Hi everybody, this is Julien from Arcee. Yes, you heard that right. I have left Hugging Face a few days ago and I'm now working with Arcee.ai. As you can imagine, there's a ton of content coming your way on open-source models, small language models, cloud stuff. Yes, still a fair chunk of AWS. No worries there. And obviously, I will show you how you can use Arcee Cloud and Arcee SDKs and models and datasets to build enterprise AI solutions with small open-source models, getting very high-quality, cost-effective, and secure models that you can host on your infrastructure of choice. So, tons of stuff coming your way, but I couldn't wait to do the first video. In fact, yesterday, Arcee released a new model called Scribe, which is based on internal M and it's actually a merge of internal M with additional fine-tuning on top. This has state-of-the-art performance on creative writing, a topic I'm quite interested in for obvious reasons, so I thought, let's show you this model. We'll start from the model on Hugging Face and, for a change, I'm not going to use any cloud services. I will download the model and we'll run some local inference on my Mac with llama.cpp, and you'll see how fast that goes. Pretty cool demo, let's get started.

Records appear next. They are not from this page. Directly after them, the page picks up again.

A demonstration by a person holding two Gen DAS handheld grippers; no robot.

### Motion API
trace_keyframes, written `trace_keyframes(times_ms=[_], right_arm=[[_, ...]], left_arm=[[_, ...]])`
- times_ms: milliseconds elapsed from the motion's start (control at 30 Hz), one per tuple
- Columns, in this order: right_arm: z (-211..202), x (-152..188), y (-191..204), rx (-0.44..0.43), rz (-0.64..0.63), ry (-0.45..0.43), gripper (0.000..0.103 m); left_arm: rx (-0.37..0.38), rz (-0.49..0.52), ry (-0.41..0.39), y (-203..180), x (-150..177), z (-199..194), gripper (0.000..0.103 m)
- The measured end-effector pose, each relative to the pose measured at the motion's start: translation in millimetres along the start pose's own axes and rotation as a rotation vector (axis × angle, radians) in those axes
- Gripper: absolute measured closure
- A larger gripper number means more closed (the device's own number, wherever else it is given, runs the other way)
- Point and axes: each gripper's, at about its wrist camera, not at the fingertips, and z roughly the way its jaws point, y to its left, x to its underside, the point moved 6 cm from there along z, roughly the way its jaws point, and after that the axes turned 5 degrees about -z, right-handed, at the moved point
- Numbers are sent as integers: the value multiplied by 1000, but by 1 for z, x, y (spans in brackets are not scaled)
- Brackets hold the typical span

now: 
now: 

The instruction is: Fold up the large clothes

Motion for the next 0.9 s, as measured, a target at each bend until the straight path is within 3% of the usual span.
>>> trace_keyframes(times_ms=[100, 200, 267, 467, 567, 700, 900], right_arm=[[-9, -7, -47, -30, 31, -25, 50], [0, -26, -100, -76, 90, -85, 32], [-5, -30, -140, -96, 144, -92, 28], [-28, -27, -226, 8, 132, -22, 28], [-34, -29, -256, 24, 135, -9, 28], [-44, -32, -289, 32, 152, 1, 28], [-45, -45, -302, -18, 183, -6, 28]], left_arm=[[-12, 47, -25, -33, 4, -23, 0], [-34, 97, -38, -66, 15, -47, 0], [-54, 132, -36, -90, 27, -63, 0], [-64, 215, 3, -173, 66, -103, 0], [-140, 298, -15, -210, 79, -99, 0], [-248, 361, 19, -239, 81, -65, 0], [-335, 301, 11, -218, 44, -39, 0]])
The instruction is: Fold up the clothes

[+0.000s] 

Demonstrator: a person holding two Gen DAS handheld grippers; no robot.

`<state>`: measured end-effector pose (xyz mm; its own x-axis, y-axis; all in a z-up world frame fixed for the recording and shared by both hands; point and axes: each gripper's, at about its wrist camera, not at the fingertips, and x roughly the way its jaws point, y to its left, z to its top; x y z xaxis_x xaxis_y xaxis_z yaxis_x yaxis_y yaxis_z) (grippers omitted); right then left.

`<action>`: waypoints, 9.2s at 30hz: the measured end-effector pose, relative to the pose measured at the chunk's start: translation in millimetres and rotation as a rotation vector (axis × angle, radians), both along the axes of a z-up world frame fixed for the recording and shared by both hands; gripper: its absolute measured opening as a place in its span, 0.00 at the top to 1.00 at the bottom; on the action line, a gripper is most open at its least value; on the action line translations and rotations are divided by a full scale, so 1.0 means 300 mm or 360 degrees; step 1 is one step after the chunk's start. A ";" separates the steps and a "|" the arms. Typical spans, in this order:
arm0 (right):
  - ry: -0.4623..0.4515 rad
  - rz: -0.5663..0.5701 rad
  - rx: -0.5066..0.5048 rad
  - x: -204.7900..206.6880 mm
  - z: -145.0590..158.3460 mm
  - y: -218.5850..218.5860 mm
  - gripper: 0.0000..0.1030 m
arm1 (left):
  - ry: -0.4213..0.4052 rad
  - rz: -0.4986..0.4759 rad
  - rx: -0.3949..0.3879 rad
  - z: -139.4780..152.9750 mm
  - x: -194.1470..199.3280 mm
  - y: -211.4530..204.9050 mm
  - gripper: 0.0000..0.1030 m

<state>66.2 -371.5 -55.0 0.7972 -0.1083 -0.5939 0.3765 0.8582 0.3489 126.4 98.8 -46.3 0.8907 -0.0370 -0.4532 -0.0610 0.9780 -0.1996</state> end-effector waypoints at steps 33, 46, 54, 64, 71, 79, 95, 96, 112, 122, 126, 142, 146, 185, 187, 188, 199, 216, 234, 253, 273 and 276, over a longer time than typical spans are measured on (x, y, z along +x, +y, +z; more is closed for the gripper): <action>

Before we dive into the demo, here's the blog post that my colleague Lucas actually published yesterday on Arcee Scribe. I will, of course, put the link in the video description. I would encourage you to go and read this. It has some really impressive examples and benchmarks on how well the model is doing. So go check it out. Good place to start. Once you've done that, head out to the Hugging Face Hub. Go to the organization page for Arcee. That's where you will find learning resources, papers, models, spaces, and datasets that Arcee is publishing to help the community and enterprise users build cool stuff. We can see just a day ago, not even a day ago, Scribe was published. There's the Scribe model. You can see some information there. Model page, as we know it. We can see this is a 7.7 billion parameter model. It's based on the intern LM2 model, which we have here. Intern LM has a ton of good models, so I would encourage you to check that stuff out as well. Scribe is available as your good old PyTorch model. Feel free to use that if you'd like. But I'm going to go directly with the GGUF versions because I'm going to run those versions directly on my machine with llama.cpp. You could grab the existing model and run the GGUF conversion on them. You could run the conversion process on the base model if you want it. But you can save time and grab one of those GGUF models. We have quite a few here, and a bunch of quantized versions. Let's start with the 8-bit version. You don't need to clone the repo with all those big files. You can just download the file directly from here, which I have done. I've also grabbed a 4-bit model to see if it's faster, better, or worse. We'll run both. Go and download that stuff. I've done it already, and now we can switch to a terminal. I've got my models right there. The 8-bit version is about 7.7 gigs, as you would expect. The 4-bit is about half, a little more than half. Lama CPP is already installed here. It's super straightforward, so I won't cover the installation steps. I just ran the vanilla instructions available in their GitHub repo, and it works. If you're a Mac user, you can also install Lama CPP directly with Homebrew. But here, I just cloned the repo and compiled it. Let's go and run something now.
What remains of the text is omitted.